**** DATA ****

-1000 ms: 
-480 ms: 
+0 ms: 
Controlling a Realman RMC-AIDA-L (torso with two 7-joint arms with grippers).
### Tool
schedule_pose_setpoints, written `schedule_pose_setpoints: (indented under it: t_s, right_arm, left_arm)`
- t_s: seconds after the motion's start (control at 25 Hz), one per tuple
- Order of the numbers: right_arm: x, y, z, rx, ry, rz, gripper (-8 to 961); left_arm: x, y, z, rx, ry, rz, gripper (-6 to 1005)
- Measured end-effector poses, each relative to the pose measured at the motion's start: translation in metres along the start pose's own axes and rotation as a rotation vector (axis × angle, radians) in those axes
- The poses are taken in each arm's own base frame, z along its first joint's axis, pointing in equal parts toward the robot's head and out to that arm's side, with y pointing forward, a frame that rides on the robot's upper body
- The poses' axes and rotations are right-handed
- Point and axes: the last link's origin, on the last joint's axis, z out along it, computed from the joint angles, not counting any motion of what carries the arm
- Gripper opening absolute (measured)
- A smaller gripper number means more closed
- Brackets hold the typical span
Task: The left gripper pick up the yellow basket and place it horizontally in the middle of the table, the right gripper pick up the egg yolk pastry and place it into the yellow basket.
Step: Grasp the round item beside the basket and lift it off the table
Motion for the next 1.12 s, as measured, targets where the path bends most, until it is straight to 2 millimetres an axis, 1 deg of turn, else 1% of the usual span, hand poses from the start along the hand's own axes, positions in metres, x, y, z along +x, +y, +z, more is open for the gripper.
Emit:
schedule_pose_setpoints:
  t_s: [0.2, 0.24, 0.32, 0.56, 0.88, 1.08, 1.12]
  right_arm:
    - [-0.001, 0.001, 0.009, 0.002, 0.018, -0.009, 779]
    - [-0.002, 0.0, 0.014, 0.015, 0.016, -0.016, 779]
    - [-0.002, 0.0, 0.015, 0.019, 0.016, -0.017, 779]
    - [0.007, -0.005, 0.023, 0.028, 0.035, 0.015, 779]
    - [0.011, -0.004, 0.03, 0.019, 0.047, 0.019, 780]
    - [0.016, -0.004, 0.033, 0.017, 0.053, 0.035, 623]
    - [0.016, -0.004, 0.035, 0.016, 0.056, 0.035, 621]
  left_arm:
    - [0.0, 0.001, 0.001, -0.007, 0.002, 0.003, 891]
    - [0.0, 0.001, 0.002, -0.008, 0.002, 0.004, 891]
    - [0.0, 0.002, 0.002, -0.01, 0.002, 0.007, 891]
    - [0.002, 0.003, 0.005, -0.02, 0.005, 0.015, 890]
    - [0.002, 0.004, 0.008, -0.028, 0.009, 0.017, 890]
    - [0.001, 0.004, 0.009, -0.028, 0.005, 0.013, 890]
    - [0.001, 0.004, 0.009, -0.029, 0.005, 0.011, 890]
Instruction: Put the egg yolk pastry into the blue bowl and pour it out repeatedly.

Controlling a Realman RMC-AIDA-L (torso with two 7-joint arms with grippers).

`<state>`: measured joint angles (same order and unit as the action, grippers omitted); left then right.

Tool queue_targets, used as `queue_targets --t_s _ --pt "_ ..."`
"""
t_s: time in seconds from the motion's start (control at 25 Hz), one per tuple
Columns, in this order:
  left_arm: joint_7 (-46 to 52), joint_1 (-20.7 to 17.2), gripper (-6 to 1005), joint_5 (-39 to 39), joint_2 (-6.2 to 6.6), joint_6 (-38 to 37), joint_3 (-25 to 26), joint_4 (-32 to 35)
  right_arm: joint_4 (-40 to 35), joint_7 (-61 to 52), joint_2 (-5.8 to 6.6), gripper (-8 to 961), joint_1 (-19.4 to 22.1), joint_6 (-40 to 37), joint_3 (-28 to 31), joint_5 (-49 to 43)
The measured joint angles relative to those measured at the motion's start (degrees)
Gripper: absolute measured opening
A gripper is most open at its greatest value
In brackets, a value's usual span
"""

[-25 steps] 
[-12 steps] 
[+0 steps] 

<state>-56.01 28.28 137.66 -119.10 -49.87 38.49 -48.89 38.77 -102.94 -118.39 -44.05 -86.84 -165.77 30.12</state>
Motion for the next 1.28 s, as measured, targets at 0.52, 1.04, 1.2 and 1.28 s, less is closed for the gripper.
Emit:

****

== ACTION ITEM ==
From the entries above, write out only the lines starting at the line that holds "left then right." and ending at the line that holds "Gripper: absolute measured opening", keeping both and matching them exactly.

== COMPLETED TASK ==
`<state>`: measured joint angles (same order and unit as the action, grippers omitted); left then right.

Tool queue_targets, used as `queue_targets --t_s _ --pt "_ ..."`
"""
t_s: time in seconds from the motion's start (control at 25 Hz), one per tuple
Columns, in this order:
  left_arm: joint_7 (-46 to 52), joint_1 (-20.7 to 17.2), gripper (-6 to 1005), joint_5 (-39 to 39), joint_2 (-6.2 to 6.6), joint_6 (-38 to 37), joint_3 (-25 to 26), joint_4 (-32 to 35)
  right_arm: joint_4 (-40 to 35), joint_7 (-61 to 52), joint_2 (-5.8 to 6.6), gripper (-8 to 961), joint_1 (-19.4 to 22.1), joint_6 (-40 to 37), joint_3 (-28 to 31), joint_5 (-49 to 43)
The measured joint angles relative to those measured at the motion's start (degrees)
Gripper: absolute measured opening

Nothing else is required to complete the exercise.